[Stored data entries]
--------------------------------

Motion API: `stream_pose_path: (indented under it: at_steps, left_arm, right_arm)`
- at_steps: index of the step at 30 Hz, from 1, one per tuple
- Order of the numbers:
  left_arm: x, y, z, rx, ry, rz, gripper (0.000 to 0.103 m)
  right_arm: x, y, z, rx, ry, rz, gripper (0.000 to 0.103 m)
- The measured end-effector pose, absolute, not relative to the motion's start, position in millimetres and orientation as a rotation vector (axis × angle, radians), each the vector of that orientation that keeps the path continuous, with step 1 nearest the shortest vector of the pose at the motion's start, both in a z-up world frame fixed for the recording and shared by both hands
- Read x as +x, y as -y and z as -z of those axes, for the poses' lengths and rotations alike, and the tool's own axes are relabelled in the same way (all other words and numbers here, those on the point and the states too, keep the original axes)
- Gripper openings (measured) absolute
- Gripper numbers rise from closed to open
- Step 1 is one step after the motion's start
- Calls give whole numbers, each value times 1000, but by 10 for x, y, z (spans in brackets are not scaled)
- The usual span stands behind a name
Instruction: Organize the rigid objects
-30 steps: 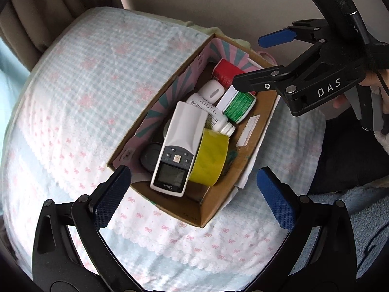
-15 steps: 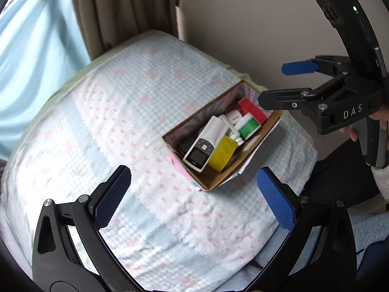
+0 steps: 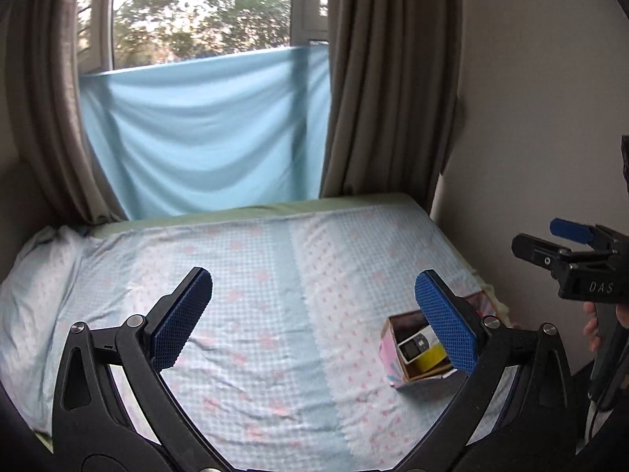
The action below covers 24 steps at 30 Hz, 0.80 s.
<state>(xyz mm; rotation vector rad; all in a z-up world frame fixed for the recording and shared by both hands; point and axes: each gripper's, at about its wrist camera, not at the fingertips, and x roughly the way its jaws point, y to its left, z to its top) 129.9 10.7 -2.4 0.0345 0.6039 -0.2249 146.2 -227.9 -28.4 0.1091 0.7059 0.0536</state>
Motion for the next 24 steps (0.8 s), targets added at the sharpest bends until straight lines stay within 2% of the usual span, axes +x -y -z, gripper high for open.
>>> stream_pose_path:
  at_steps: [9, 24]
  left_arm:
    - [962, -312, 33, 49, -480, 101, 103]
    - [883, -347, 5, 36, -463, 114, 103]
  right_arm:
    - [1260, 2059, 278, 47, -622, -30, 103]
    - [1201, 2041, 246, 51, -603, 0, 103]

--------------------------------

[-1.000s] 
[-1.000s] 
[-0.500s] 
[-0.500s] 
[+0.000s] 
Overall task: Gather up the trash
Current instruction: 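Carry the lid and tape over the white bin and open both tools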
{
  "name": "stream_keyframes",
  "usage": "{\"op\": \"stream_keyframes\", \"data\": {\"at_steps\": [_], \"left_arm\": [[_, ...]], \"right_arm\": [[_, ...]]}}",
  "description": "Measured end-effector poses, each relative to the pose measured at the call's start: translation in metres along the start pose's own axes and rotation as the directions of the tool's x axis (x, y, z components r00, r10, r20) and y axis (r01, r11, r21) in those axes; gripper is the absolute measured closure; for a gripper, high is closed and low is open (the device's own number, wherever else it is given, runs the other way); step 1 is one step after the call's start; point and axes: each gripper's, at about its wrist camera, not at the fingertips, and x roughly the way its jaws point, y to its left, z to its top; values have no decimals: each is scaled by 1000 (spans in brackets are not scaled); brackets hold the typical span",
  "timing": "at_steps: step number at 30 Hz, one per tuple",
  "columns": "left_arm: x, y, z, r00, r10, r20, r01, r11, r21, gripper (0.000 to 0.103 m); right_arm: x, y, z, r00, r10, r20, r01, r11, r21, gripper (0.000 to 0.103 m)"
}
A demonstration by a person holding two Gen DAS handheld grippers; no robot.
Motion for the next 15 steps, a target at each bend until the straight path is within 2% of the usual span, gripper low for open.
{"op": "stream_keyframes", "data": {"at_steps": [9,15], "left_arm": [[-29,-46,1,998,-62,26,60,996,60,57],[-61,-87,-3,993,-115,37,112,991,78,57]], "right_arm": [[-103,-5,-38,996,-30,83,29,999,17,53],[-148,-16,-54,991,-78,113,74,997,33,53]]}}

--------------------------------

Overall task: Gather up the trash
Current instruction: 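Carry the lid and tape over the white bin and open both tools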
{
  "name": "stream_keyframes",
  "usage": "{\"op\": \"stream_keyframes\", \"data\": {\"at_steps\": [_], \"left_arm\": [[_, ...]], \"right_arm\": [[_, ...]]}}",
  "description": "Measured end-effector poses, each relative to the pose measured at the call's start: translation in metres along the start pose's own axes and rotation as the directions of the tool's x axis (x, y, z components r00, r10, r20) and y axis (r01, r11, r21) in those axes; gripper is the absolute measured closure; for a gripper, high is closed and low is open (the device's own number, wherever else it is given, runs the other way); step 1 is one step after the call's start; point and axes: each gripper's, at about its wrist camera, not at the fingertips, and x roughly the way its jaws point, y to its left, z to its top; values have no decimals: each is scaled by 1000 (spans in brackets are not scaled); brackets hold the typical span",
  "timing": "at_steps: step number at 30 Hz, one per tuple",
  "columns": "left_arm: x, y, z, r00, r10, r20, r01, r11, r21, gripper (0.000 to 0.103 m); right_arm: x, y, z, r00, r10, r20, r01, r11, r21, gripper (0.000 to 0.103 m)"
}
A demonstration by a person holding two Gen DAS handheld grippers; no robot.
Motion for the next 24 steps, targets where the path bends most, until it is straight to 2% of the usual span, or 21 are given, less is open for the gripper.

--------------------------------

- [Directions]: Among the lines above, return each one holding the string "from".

- [Solved exercise]:
- at_steps: index of the step at 30 Hz, from 1, one per tuple
- Gripper numbers rise from closed to open

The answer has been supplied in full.